Throwing sand was a big no-no which explains why no one else was throwing it. We heard the infamous whistle, which pretty much meant someone was in deep trouble. That someone was me and this is when the teacher asked what was going on. We explained and the teacher explained that skin color of a person does not dictate who can pretend to be them. I was banished to the wall for throwing sand and I remained there for the rest of the rest of recess. It was a big waste of time because we did not get to do any of the planned adventures. I would say the two factors that escalated this situation were the lunchroom and the name calling. The lunchroom served as a controlled area. There were teachers around so we were not going to be too loud and disrespectful. Outside of the lunchroom we were able to get away with insulting each other to the point I started throwing sand. The whistle which is symbolic of a teacher is the thing that put order back into a situation that was out of hand.
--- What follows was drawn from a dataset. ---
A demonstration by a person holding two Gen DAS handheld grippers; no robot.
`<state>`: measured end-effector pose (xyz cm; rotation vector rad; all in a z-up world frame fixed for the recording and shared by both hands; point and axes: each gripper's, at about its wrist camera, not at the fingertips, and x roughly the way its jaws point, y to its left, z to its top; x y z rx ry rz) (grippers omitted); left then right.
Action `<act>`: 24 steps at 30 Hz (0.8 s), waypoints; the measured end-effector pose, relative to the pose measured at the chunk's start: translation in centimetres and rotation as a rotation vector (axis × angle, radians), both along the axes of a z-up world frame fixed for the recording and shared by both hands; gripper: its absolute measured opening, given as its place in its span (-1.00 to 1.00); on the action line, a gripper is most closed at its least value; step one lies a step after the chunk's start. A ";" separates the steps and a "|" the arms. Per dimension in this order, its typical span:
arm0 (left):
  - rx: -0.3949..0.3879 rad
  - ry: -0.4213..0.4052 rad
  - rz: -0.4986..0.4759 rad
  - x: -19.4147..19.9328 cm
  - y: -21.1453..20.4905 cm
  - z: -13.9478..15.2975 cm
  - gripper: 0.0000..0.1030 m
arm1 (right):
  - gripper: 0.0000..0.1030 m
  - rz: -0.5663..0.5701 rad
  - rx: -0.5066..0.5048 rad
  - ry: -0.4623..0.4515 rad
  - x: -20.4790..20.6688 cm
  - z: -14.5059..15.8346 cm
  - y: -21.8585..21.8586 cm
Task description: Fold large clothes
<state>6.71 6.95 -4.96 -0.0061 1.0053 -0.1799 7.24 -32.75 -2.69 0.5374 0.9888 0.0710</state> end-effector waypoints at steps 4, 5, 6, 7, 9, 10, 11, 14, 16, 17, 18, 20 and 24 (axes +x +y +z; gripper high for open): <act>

I think after this incident we stopped playing Power Rangers and started playing Lava Monster on the playground equipment. My parents had nothing to say about this because I never mentioned this to them or anyone else before now. I would not say it heavily bothered me but it bothered me enough to remember the situation and keep asking myself why it came about.

The Red Ranger incident I feel was a test to examine what I have been taught so far from my parents and just from interacting with the world. Parents and adults usually tell children you can be anything you want in life. Bobby challenged that idea by making me think twice about it. If I can be and do any think I want in life, why can’t I pretend to be a fictional character that fights crime? Truth is I can be whatever I want but the key is there are going to be obstacles that will detour one from realizing this. The import thing is I also challenge Bobby’s thought process. I can only hope that he walked a thinking maybe it does not matter what skin color one has.